Journal of Interactive Learning Research Volume 28, Number 3, ISSN 1093-023X Publisher: Association for the Advancement of Computing in Education (AACE), Waynesville, NC


In this paper we present a learning design approach that leverages perspective-taking to help students learn about complex systems. We define perspective-taking as projecting one’s identity onto external entities (both animate and inanimate) in an effort to predict and anticipate events based on ecological cues, to automatically sense the affordances of objects in the environment and take advantage of these affordances, and to understand the mental states of other individuals; an ability crucial for socialization and communication. We introduce one key construct; “phenomenological connectors”, which are essentially embodied perspective-taking activities across micro and macro levels of a system. Phenomenological connectors enable the learner to step inside the system at various levels, thereby having first-person experiences of multiple agents and components, as they attempt to make sense of the system. We consider agent-based modeling activities as exemplar of this design approach. We argue that agent-based models (ABMs) present unique perspective-taking challenges, and learning opportunities, to learners.

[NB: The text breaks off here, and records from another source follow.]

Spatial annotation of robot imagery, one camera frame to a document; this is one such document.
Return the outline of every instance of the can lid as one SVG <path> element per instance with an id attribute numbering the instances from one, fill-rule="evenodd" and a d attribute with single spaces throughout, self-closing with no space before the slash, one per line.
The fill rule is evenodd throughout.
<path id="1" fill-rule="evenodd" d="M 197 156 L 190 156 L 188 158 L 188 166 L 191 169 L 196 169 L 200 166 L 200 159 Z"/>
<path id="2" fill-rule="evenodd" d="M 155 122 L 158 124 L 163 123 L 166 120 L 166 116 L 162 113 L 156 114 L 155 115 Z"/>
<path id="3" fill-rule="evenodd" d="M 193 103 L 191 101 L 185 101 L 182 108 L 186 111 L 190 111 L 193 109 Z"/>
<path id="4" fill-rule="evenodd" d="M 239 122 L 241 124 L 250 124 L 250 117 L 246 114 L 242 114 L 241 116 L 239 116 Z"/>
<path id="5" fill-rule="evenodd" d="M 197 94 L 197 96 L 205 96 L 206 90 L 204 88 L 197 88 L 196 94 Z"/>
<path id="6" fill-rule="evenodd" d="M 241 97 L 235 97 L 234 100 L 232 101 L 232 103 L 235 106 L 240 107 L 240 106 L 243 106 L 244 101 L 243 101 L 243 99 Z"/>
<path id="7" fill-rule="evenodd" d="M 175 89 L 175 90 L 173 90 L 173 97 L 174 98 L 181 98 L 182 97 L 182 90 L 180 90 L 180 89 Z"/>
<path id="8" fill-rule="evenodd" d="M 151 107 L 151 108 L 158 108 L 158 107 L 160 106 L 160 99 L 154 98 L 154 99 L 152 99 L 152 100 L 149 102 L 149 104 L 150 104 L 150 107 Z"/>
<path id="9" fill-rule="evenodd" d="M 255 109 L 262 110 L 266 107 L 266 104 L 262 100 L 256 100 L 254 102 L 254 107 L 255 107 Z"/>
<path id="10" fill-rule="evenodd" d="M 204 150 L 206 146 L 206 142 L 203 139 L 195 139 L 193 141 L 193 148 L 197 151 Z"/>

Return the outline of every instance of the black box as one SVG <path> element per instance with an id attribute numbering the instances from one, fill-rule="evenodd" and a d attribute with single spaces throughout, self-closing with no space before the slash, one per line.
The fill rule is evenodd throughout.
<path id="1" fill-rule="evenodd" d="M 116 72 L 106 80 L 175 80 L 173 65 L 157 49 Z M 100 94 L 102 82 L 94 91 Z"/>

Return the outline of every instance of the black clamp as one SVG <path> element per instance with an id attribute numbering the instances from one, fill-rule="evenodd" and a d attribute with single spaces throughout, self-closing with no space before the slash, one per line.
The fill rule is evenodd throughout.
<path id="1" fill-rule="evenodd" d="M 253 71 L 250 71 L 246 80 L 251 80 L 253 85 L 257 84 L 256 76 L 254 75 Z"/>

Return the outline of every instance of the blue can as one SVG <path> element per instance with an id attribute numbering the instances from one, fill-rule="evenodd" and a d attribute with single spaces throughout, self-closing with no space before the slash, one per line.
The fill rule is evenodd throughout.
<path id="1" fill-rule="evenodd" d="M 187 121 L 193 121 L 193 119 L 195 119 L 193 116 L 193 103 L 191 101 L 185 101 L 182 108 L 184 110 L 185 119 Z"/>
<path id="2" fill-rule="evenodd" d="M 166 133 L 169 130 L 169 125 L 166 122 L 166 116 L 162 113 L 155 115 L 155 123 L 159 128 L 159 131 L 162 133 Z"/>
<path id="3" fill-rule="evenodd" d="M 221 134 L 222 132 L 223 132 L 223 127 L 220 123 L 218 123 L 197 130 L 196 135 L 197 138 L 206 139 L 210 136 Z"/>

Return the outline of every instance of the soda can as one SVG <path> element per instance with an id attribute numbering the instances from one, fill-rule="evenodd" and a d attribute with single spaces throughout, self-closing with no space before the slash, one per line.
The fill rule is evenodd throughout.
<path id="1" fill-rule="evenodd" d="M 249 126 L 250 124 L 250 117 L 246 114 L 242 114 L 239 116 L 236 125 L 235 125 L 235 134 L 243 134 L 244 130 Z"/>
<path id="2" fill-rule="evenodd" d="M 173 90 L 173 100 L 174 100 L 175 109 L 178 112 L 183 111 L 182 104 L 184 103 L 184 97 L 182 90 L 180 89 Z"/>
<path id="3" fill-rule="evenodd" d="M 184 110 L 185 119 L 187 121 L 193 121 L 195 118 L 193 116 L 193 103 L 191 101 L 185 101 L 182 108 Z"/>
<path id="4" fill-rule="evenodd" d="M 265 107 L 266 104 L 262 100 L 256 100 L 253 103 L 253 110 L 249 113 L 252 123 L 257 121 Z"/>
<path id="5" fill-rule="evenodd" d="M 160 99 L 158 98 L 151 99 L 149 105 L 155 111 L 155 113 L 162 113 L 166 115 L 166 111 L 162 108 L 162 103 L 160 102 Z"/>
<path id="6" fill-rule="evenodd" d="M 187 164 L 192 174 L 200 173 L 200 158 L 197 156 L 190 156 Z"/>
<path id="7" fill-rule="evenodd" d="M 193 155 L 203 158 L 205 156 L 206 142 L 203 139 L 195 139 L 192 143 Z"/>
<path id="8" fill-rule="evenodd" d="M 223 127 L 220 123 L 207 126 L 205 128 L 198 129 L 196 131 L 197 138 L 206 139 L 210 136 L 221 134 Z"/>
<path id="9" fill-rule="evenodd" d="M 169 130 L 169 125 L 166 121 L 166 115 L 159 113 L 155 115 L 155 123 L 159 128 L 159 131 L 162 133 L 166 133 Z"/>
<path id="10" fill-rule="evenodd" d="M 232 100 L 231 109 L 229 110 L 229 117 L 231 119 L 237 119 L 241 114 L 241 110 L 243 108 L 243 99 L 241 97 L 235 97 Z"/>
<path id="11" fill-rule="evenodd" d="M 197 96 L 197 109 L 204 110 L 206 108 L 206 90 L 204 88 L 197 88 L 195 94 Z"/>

Informed by the learning design approach proposed, we present a curricular agent-based modeling unit on Particulate Nature of Matter (PNoM) and present data from the implementation of this unit in two 10th grade science classes. The discussion of data focuses on how students make sense of their first-hand experiences in a diffusion of odor experiment, where students collectively act as sensors to track the diffusion of odor, by building and reasoning with agent-based models, and taking perspectives of different agent- and aggregate-level elements of the system.


Soylu, F., Holbert, N., Brady, C. & Wilensky, U. (2017). Embodied Perspective Taking in Learning About Complex Systems. Journal of Interactive Learning Research, 28(3), 269-303. Waynesville, NC: Association for the Advancement of Computing in Education (AACE). Retrieved March 24, 2019 from .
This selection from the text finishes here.